Vihaan propuso que el grupo siguiera con la lluvia de ideas en el exterior.
—Podemos ir de excursión y visitar la ciudad —dijo.
—Mola —replicó Klaus—. ¡Me comería unas crepes de pollo masala!
—Es para buscar datos —intervino Annika—, no comida.
—Bajemos la colina y vayamos hasta donde están los camiones cisterna —explicó Vihaan—. Eso os dará una buena idea de las consecuencias humanas de este problema del agua. Pero, veáis lo que veáis, no perdáis la esperanza. Como dijo una vez Mahatma Gandhi: «Si creo que puedo hacerlo, seguro que conseguiré la capacidad de hacerlo, aunque al principio no la tenga».
Max asintió. Mucha gente dependía de que ella encontrara una solución. La verdad es que le daba un poco de miedo, pero tenía que confiar en sí misma.
Mientras el grupo descendía la colina, Hana, la botánica japonesa, alzó una mano.
—¿Puedo hacer una pregunta? ¿Cómo es que nuestro hotel tiene agua corriente para los turistas, mientras que los residentes han de recorrer kilómetros con cubos para conseguir agua para sus casas?
—Los hoteles compran el agua a vendedores privados —explicó Vihaan—. Los que viven aquí no pueden permitirse algo así.
Vihaan dirigió el grupo por las calles de Jitwan. Max nunca había visto tanta gente apiñada, ni siquiera en el metro de Nueva York en hora punta. Unos llevaban túnicas y turbantes de color naranja, otros tenían pintado un punto en la frente. Muchos iban en motos de tres ruedas sobrecargadas con objetos y víveres. Otros caminaban con sus mulas.
A los lados de los estrechos callejones, atascados con grandes y lentos autobuses, había puestos al aire libre.
—Este año no ha habido sequía —continuó Vihaan mientras el grupo avanzaba por entre hombres y mujeres que hacían cola. Todos llevaban cubos y jarras de colores brillantes pero vacíos—. Normalmente, en Jitwan llueve bastante. Y en primavera baja agua de las montañas. Pero no es suficiente para abastecer a todos. Los ríos y los lagos están contaminados.
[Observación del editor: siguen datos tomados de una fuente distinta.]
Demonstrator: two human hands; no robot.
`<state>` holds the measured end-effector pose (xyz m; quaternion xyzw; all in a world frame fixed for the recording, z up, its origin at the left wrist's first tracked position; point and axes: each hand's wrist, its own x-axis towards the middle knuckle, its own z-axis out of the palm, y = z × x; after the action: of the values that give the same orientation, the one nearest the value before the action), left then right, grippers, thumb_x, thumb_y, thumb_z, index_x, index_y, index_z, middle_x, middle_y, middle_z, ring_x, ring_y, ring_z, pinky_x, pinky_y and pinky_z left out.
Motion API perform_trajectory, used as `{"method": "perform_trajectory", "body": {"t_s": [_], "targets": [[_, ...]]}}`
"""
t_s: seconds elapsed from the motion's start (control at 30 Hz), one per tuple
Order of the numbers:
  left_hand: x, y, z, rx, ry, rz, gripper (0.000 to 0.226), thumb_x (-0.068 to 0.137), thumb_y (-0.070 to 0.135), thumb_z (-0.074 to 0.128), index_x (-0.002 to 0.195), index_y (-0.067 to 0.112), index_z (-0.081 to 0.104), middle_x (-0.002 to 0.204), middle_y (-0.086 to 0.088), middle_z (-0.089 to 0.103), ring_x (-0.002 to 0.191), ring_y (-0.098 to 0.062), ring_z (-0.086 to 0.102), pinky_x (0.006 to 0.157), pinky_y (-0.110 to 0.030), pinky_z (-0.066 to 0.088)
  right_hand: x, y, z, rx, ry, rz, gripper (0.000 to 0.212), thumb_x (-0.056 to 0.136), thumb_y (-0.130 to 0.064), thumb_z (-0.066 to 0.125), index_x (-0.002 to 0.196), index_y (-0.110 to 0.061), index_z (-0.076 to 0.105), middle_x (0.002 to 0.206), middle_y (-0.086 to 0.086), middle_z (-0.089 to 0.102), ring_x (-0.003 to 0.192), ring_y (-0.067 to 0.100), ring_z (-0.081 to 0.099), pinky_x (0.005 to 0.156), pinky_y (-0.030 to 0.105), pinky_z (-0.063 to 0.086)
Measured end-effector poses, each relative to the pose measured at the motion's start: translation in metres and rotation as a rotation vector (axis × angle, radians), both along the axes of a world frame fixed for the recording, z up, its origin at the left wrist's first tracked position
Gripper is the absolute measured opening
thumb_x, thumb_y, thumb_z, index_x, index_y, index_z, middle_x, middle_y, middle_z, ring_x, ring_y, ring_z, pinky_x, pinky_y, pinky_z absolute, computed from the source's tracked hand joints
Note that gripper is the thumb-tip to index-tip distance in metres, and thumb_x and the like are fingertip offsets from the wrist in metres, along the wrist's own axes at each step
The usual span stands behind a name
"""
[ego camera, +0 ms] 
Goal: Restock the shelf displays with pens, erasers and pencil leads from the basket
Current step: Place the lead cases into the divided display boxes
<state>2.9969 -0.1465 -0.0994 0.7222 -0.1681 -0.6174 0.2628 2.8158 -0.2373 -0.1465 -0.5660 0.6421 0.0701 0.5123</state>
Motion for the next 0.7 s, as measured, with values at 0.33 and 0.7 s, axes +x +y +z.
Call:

Max vio una banderola en inglés. Decía: Si hay agua, hay un mañana. Pero ¿y si no la había?
No quiso pensar en un mundo sin un mañana.
El grupo llegó al principio de la larga cola que esperaba pacientemente ante un camión cisterna con un solo grifo que dispensaba agua, un cubo o una jarra por turno. Max pensó en todos los surtidores en los que ni siquiera se había fijado nunca. Solo había que apretar un botón y beber. ¿Cómo sería tener que esperar horas y horas para hacerlo?
—¡Hola, Dada! —exclamó Vihaan, saludando con el brazo a un anciano que llevaba un largo palo de metal con lo que parecía una especie de manubrio en la parte superior. Era el abuelo del joven. Lo escoltaban tres agentes de policía.
—¡Namasté, Pota! —contestó él, con una sonrisa cansada—. Hoy tenemos que racionar el agua de nuevo. Solo la zona tres va a estar abierta.
Al decir eso, un montón de gente que esperaba empezó a murmurar en tono quejoso. Muchos levantaron el puño en dirección al anciano o empezaron a insultarlo.
—¡Espérate a que se vayan esos policías, viejo! —gritó uno—. ¿Quién va a protegerte entonces?
Por lo visto, ninguno de los que esperaban el agua vivía en la zona tres.
Dos hombres sospechosos se abrieron paso por entre la multitud y se acercaron a los policías. Uno tenía un grueso mostacho y el otro llevaba un bastón. El del bigote le dio la mano a uno de los agentes y le susurró algo al oído. Este asintió.
—Vamos, señor Banerjee —le dijo al abuelo de Vihaan—. Nos necesitan en otra parte.
El anciano dirigió una mirada lastimosa a su nieto. Se encogió de hombros y, resignado a su destino, cogió el palo y avanzó hacia donde fuese que la policía y los hombres sospechosos querían que fuera a continuación.